**Activity**: From the line with "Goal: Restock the" to the line with "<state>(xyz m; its", retype every line exactly, including those two, and leave out the rest of the data below.

*** Entries supplied

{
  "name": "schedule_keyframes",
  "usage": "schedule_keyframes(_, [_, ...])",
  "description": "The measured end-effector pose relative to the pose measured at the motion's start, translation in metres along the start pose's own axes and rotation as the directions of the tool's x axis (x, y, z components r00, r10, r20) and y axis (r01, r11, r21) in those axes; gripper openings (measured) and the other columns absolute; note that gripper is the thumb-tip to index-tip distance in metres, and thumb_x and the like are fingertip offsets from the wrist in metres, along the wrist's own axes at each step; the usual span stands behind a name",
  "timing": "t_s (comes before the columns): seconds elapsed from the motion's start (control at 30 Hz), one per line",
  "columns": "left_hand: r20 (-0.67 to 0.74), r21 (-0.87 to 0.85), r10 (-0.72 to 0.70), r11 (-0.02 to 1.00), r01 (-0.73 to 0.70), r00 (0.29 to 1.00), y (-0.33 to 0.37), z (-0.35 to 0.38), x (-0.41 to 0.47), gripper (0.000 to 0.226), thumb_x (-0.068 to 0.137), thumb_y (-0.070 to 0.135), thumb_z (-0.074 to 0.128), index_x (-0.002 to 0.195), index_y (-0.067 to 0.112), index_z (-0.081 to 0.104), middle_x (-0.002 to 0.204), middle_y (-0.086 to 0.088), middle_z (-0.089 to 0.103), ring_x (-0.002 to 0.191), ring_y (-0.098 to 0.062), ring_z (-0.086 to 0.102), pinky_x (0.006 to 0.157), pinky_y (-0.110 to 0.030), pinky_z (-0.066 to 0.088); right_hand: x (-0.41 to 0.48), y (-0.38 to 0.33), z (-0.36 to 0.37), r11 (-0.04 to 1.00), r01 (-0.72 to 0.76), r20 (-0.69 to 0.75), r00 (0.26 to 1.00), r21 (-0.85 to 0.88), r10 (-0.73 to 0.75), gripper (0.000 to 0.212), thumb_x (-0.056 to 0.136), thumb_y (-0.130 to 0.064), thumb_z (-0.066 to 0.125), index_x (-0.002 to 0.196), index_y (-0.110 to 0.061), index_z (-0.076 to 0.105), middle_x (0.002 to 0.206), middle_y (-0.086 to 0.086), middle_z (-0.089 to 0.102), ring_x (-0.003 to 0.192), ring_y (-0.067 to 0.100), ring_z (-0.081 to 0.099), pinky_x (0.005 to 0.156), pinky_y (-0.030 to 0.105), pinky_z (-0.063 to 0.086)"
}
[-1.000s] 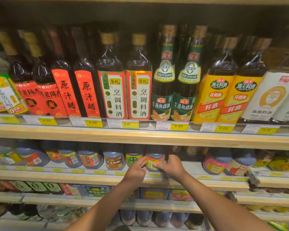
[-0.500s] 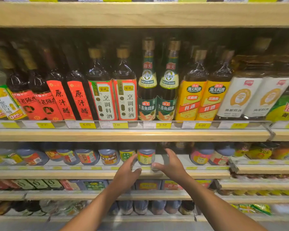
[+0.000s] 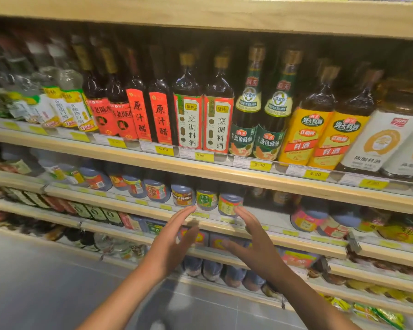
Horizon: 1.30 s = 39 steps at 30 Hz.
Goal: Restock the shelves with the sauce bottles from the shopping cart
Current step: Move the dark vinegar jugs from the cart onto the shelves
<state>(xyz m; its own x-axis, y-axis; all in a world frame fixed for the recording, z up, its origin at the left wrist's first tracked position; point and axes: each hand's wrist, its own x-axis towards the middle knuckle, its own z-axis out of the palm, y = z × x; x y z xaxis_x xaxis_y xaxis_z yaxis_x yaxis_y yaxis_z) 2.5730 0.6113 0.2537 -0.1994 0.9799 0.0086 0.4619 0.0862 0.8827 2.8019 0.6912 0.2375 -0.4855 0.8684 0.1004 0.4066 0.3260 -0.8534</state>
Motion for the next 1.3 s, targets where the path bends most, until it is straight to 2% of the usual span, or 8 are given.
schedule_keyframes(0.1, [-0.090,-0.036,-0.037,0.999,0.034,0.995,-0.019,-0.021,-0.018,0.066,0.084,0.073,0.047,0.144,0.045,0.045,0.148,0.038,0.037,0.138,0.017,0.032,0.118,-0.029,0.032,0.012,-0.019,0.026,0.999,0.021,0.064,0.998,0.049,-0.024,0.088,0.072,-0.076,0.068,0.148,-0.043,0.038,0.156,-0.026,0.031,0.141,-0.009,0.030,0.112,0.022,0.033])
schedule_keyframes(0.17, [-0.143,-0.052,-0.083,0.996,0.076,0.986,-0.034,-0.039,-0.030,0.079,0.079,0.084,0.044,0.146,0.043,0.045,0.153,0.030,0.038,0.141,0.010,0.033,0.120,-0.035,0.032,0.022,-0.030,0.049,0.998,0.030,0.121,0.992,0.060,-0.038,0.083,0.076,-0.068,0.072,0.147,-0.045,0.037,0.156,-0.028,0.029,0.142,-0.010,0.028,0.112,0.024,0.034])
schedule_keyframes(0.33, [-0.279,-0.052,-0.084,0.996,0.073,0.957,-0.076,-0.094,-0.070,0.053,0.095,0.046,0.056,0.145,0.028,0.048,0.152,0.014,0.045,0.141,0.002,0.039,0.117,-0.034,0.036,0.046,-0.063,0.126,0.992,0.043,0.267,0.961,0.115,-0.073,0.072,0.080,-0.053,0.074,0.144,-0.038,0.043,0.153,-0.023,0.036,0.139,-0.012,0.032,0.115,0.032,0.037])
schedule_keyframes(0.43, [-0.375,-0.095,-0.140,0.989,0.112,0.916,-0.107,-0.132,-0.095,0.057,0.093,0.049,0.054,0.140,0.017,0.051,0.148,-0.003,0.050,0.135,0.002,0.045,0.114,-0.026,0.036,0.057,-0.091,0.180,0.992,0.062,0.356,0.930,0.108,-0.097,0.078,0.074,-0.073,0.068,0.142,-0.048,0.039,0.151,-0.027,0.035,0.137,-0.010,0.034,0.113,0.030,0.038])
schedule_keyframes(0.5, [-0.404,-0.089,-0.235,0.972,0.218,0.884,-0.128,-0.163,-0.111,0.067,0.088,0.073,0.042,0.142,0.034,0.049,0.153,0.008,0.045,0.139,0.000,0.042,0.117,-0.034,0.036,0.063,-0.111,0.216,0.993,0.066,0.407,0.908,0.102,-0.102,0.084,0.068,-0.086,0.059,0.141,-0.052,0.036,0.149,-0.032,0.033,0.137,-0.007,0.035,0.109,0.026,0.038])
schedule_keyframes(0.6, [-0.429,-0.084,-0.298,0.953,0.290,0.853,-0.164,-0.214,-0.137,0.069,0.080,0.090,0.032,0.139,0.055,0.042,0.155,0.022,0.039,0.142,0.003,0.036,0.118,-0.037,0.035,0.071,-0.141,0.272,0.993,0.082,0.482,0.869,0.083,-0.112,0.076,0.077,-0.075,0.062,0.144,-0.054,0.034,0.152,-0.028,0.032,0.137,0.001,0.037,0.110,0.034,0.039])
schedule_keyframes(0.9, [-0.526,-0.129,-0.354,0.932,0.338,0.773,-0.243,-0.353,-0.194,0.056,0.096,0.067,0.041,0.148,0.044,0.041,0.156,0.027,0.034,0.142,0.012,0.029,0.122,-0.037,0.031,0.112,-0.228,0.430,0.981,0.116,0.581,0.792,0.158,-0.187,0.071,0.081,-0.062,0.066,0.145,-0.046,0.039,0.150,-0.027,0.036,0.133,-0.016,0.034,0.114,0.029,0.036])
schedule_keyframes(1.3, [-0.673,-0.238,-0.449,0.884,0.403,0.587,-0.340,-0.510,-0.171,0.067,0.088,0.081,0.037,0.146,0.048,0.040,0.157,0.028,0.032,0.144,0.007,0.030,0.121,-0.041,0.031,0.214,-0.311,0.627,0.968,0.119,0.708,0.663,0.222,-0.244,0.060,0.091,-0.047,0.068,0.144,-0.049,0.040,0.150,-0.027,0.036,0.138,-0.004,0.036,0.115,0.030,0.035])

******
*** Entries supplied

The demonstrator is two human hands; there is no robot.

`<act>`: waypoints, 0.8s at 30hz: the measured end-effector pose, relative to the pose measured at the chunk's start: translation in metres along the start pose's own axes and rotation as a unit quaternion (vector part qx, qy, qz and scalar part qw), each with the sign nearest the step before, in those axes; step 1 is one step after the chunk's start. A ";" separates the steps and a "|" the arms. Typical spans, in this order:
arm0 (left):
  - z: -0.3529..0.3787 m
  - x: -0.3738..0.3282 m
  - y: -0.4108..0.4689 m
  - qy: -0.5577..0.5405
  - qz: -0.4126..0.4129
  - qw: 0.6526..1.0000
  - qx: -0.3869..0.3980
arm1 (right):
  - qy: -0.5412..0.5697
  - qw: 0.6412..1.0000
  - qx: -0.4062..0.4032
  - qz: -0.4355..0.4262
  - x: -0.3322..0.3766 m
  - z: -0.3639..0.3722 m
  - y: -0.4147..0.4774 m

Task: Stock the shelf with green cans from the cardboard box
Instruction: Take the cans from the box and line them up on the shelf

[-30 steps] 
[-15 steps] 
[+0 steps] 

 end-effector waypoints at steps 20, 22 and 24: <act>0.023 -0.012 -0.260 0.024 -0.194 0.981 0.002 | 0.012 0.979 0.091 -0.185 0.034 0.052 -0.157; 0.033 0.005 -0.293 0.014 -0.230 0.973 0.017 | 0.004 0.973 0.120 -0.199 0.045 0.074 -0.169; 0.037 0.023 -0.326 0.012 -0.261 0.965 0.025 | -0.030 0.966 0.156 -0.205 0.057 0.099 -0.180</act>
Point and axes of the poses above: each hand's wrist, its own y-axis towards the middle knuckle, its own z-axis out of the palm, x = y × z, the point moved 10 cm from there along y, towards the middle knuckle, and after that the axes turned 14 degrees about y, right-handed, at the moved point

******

**Worked solution**:
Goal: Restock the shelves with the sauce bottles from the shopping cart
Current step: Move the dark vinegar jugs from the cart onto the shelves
<state>(xyz m; its own x-axis, y-axis; all in a world frame fixed for the recording, z up, its origin at the left wrist's first tracked position; point and axes: each hand's wrist, its own x-axis towards the middle knuckle, its own z-axis out of the palm, y = z × x; x y z xaxis_x xaxis_y xaxis_z yaxis_x yaxis_y yaxis_z) 2.5730 0.6113 0.2537 -0.1994 0.9799 0.0086 0.4619 0.0862 0.8827 2.8019 0.6912 0.2375 -0.4855 0.8684 0.1004 0.4066 0.3260 -0.8534</state>

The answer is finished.